Why You Should Buy Versus Rent
When buying or renting any house, there are always important factors to keep in mind.
Some positives of owning your own property are building equity, tax deductions, and maintaining the same housing payments. The negatives of renting would include the fact that it's less stable, there is no equity or tax deductions, and lack of freedom to remodel your rented space.
If you decide to buy, here are some key points to remember.

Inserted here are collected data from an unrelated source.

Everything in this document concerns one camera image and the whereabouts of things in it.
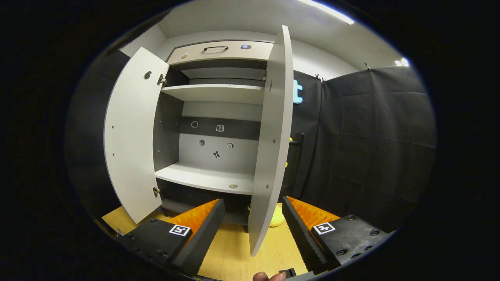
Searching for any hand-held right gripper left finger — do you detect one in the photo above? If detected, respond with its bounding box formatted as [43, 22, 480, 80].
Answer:
[116, 199, 225, 276]

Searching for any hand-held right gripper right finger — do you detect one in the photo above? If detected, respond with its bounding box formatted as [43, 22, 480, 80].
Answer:
[281, 196, 391, 275]

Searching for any white cabinet door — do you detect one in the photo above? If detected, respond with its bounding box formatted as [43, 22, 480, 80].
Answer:
[104, 47, 170, 224]
[248, 25, 294, 257]

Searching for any white and grey cabinet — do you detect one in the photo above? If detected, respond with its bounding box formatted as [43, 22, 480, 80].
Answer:
[152, 39, 275, 227]

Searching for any beige cabinet drawer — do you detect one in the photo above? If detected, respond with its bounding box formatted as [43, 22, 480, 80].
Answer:
[167, 40, 275, 66]

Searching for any yellow rounded object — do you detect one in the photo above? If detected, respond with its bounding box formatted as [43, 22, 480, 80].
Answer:
[270, 203, 287, 228]

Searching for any black backdrop cloth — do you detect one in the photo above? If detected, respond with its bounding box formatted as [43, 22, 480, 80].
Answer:
[279, 66, 437, 235]

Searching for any long ceiling light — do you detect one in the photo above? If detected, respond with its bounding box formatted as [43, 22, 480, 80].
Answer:
[297, 0, 355, 25]

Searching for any black right door handle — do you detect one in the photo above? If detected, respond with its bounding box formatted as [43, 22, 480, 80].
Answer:
[288, 133, 305, 190]

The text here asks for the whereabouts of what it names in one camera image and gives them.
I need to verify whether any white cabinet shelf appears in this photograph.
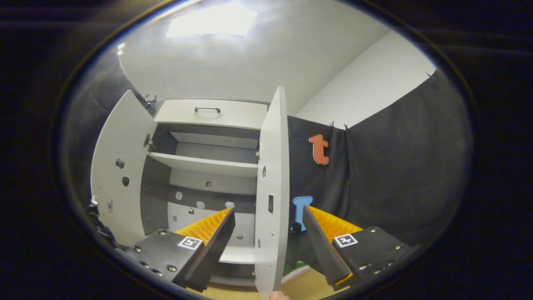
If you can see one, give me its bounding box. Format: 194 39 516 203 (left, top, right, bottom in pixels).
148 152 259 178

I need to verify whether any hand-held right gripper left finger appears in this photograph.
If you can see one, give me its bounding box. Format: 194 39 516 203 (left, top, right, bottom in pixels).
124 207 236 293

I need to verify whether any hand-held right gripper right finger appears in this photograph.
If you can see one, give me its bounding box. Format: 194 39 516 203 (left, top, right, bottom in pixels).
303 205 413 291

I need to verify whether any green and white item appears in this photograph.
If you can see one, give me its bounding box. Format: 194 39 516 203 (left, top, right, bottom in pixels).
282 262 311 285

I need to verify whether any white cabinet door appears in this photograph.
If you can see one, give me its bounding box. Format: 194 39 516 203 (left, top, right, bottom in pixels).
90 90 158 247
254 86 291 300

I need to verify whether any white and grey cabinet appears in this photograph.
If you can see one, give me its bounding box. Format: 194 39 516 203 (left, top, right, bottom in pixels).
139 99 271 288

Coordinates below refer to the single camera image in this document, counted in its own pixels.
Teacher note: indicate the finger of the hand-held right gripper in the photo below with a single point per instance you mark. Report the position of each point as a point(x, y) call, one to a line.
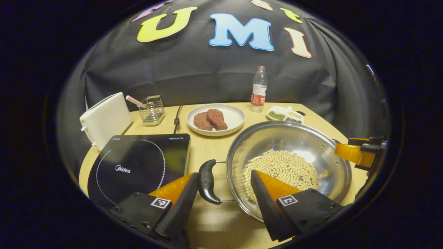
point(373, 142)
point(349, 153)

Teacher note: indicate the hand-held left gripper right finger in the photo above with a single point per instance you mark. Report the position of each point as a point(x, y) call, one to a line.
point(270, 214)

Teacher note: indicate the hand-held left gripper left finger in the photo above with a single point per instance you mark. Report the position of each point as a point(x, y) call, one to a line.
point(178, 214)

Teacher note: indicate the black induction cooktop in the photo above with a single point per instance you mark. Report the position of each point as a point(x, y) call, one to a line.
point(138, 162)

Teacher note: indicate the pile of soybeans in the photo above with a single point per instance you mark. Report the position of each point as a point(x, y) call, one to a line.
point(283, 169)

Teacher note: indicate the white divided spice dish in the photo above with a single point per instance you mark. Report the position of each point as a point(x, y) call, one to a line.
point(280, 114)

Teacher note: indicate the brown meat patty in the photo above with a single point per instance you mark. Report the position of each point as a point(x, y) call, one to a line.
point(217, 119)
point(202, 121)

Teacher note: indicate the white round plate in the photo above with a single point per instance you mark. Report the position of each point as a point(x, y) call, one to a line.
point(233, 117)

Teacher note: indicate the plastic water bottle red label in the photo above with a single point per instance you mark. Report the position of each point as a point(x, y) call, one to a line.
point(258, 93)

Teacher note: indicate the white toaster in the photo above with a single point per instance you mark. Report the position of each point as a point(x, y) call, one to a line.
point(105, 119)

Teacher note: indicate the pink utensil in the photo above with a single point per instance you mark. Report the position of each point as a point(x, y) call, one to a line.
point(133, 100)

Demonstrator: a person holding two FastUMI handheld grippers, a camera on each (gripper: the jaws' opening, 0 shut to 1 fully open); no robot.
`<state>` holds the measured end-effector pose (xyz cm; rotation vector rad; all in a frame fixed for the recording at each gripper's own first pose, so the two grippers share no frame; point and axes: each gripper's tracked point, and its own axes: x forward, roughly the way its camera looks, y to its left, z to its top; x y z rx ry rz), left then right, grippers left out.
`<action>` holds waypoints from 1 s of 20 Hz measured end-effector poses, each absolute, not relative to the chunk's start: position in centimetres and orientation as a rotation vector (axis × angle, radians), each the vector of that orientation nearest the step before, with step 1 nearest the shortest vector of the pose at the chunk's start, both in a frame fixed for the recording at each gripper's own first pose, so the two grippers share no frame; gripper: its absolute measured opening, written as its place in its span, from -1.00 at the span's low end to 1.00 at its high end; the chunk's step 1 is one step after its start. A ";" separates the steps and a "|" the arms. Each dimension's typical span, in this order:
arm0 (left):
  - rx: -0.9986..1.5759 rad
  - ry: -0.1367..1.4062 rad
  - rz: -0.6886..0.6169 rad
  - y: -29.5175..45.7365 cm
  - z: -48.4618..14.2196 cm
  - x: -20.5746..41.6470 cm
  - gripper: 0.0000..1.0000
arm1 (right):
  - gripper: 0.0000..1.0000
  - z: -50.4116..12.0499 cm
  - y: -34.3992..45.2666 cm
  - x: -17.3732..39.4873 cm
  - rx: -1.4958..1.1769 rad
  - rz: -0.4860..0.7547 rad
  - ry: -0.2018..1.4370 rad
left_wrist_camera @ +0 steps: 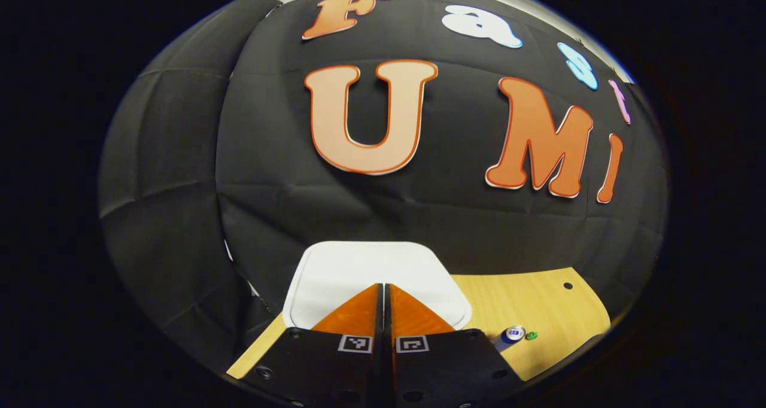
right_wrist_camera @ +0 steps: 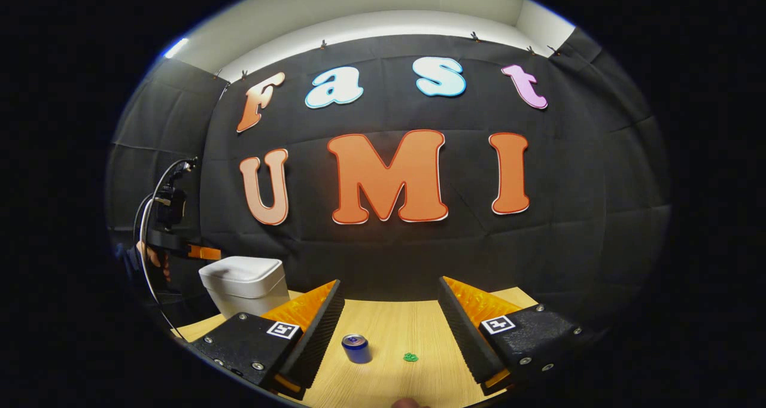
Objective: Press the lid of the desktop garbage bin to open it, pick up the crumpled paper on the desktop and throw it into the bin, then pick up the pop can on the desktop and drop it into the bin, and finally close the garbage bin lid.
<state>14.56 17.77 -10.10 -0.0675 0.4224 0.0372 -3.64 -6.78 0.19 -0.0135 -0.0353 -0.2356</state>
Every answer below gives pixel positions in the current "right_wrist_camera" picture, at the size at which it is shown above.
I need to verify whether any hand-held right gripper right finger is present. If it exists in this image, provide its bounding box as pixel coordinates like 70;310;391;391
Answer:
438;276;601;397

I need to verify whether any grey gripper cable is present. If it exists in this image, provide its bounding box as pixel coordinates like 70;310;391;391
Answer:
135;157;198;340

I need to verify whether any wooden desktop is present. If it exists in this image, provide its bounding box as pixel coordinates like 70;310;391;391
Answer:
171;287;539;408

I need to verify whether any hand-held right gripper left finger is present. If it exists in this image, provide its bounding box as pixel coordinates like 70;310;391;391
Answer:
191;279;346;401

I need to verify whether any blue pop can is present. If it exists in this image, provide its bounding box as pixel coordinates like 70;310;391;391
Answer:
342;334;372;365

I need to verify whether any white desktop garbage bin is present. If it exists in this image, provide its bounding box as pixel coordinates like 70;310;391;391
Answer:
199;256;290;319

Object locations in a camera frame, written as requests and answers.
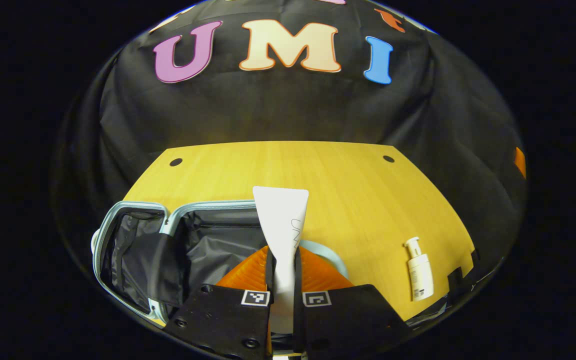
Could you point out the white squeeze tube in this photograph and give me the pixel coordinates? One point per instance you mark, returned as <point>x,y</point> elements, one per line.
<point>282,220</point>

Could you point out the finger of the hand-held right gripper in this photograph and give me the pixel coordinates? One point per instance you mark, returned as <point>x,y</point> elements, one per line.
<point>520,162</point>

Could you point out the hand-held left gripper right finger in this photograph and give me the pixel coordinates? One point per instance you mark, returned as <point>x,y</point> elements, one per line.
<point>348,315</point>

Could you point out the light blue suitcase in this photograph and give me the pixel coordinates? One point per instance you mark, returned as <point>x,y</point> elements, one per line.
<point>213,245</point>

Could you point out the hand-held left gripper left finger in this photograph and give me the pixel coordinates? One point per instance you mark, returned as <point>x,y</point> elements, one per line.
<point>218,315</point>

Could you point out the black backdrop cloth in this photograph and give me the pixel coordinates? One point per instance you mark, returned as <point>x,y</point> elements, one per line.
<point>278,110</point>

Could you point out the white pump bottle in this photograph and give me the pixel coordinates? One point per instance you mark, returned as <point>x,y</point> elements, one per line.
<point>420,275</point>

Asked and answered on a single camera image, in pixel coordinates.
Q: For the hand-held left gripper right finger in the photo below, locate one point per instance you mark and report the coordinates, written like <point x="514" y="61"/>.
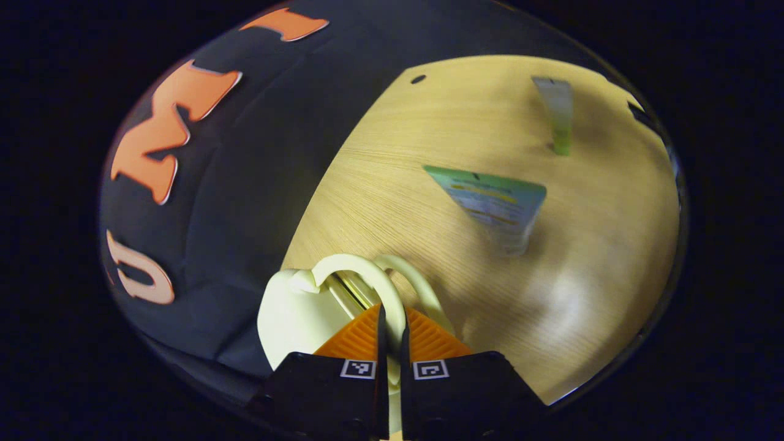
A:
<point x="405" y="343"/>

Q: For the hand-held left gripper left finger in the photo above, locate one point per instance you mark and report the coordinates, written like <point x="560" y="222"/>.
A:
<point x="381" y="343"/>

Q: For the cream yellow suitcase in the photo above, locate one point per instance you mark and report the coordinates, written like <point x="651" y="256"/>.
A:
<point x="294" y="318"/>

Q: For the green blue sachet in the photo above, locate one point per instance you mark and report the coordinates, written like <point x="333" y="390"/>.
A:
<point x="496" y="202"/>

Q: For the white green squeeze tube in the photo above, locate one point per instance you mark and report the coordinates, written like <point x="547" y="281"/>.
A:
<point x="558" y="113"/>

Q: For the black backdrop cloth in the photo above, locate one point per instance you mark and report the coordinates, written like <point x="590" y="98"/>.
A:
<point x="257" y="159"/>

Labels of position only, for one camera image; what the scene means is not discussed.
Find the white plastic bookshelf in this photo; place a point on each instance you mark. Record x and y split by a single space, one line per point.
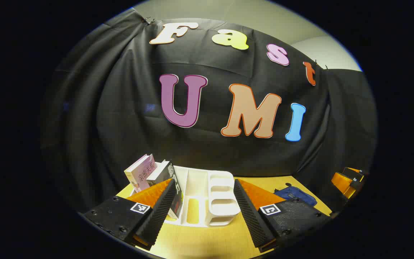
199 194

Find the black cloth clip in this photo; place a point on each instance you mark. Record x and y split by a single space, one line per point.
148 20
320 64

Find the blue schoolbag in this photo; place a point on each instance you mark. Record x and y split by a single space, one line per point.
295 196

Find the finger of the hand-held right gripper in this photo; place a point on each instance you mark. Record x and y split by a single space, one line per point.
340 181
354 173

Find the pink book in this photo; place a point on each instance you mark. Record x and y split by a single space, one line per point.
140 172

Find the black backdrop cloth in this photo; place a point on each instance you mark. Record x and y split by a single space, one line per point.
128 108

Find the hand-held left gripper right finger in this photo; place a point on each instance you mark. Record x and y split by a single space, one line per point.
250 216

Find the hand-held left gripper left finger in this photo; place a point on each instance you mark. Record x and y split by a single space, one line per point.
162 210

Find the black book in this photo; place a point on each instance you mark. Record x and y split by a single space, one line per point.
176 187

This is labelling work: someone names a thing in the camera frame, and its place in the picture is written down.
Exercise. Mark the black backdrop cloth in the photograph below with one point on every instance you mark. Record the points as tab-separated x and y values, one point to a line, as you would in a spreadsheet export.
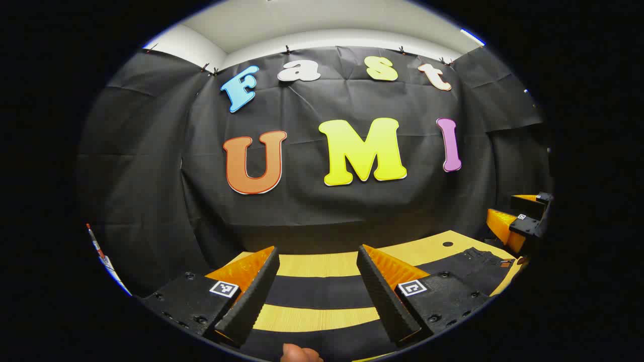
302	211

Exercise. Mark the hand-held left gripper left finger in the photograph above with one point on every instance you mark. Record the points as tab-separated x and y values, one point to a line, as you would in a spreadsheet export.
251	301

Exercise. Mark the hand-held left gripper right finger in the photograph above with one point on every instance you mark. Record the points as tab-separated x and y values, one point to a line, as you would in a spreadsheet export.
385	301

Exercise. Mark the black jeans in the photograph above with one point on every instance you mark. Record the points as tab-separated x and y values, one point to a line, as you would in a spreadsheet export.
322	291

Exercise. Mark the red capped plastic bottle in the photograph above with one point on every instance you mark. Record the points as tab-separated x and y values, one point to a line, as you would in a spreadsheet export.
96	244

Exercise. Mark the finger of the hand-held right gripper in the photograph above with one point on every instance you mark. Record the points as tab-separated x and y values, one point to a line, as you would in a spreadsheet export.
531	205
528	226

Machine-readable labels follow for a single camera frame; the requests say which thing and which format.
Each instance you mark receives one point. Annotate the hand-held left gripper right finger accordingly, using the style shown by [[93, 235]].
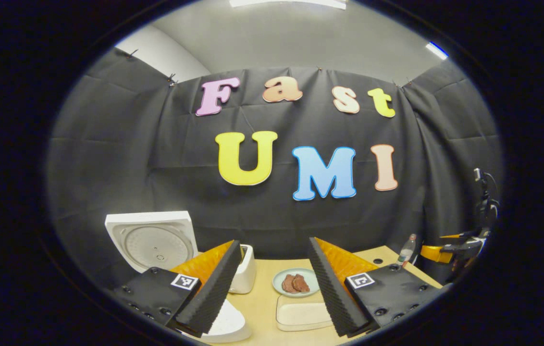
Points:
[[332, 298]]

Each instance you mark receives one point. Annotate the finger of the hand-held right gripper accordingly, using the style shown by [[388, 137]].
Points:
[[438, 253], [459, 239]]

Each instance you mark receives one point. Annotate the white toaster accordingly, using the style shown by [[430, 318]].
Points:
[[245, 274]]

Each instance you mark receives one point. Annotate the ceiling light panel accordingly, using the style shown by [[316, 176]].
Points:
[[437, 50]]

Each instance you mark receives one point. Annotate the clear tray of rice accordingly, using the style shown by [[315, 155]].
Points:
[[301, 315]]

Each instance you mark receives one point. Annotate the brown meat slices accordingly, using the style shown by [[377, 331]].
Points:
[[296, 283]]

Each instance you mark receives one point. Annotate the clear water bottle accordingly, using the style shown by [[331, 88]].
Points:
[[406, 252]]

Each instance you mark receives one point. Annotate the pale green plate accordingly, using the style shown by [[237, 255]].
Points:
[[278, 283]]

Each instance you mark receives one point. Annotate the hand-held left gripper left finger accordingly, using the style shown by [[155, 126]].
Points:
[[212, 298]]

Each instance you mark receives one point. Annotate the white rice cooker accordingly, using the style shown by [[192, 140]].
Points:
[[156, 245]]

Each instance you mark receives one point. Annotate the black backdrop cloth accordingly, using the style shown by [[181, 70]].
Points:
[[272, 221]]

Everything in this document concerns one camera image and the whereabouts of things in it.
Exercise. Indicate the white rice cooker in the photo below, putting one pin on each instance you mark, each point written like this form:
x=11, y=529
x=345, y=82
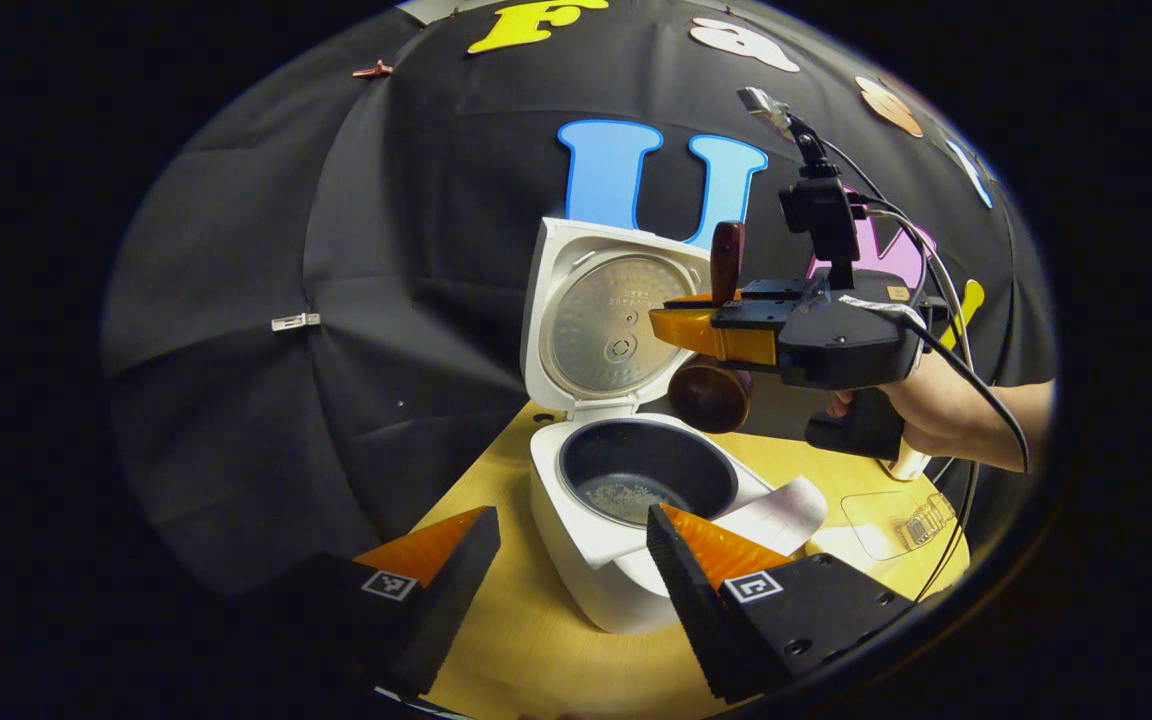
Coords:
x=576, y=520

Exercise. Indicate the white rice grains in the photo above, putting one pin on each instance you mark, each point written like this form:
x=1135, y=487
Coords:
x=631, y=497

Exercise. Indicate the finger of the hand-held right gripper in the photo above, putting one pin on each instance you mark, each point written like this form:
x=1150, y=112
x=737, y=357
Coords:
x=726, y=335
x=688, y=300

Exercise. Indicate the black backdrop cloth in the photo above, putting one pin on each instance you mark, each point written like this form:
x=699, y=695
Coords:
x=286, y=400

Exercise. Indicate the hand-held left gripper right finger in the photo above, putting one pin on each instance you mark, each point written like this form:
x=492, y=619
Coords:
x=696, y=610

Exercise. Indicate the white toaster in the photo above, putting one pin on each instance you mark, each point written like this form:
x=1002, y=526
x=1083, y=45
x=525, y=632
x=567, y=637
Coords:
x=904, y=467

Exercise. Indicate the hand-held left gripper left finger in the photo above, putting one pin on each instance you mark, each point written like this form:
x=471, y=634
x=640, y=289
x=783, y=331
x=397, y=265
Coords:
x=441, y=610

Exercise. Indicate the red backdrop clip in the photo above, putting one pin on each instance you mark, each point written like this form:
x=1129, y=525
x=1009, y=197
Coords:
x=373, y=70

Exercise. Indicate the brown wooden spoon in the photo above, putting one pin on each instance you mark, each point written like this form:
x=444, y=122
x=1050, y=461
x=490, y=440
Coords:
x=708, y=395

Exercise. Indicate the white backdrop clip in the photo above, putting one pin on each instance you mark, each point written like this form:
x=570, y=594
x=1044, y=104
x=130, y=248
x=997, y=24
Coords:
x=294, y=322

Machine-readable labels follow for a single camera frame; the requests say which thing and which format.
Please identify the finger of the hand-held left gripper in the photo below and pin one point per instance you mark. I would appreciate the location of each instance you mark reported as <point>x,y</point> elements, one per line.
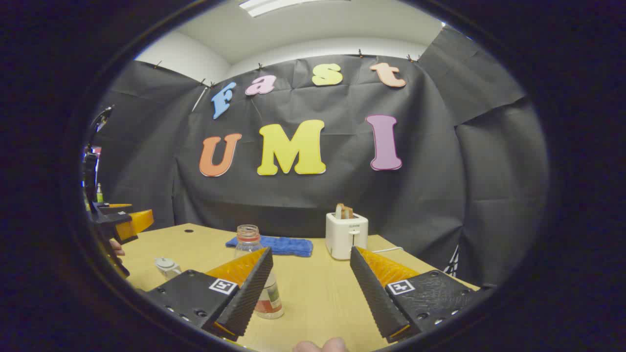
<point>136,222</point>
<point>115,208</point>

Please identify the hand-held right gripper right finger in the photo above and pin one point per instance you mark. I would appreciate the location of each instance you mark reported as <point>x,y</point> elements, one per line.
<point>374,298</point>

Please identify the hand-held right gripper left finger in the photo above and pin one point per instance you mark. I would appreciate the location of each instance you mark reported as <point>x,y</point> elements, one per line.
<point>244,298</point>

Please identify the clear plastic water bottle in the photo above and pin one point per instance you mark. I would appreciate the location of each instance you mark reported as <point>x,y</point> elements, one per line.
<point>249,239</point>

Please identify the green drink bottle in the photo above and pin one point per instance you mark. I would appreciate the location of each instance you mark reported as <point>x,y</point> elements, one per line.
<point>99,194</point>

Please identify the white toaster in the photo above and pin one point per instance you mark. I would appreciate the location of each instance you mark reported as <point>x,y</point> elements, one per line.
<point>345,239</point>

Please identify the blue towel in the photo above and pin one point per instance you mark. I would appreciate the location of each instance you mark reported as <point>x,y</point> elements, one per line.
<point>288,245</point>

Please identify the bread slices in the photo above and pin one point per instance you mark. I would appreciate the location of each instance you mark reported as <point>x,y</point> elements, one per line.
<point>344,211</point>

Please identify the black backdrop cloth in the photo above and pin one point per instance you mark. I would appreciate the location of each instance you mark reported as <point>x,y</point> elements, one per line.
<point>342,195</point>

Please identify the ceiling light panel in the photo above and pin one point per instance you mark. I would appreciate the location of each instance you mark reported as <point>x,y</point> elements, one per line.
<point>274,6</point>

Spend only 28 to 30 percent of your income on housing. And before buying a house, make sure you realize your housing costs will include property taxes, homeowners insurance, and repairs. The necessity to pay for repairs can be naively ignored because repairs don't seem automatic. But with homes, there always comes a day when the toilet won't flush, the hot water heater goes out and floods the basement, or a tree branch falls on the roof. Repairs must be considered a part of the cost of owning a home; usually not of renting. And a person needs to set money aside money each month for the times when the repairs will arise.
When trying to measure the costs of homeownership versus the cost of renting a home, there's an official tool to help you. The Federal Reserve Bank of Cleveland released a Rent or Buy Calculator that runs an internal simulation of cost scenarios, for both renting and owning a home, based on the information you put in about your home and mortgage.
From the data, it will tell you how much, if at all, you will financially gain from owning a home versus renting.